• [What to produce] Would you copy the listing below exactly, keeping the pictures out?

• [Available data]
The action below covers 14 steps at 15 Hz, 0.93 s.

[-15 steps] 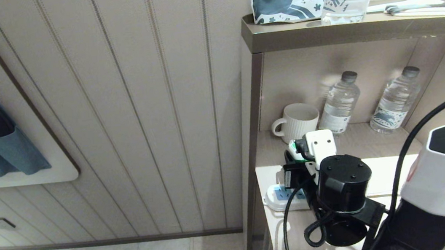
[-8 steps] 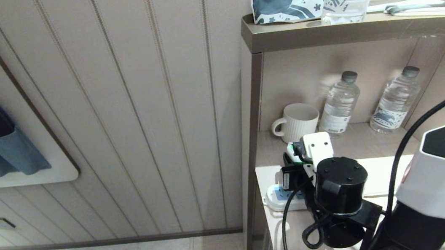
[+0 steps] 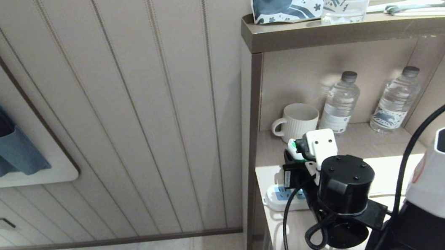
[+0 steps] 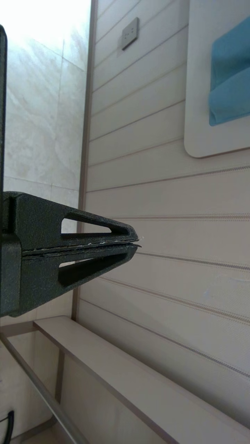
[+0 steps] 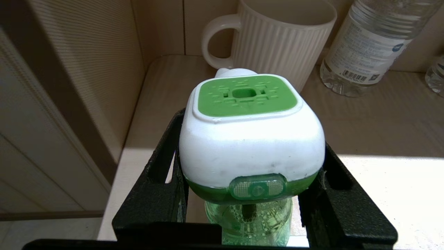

• [Task solution]
The action below covers 14 steps at 15 Hz, 0.93 s.

[-15 steps] 
[-8 steps] 
[+0 steps] 
[+0 steps] 
[+0 steps] 

This answer is now complete.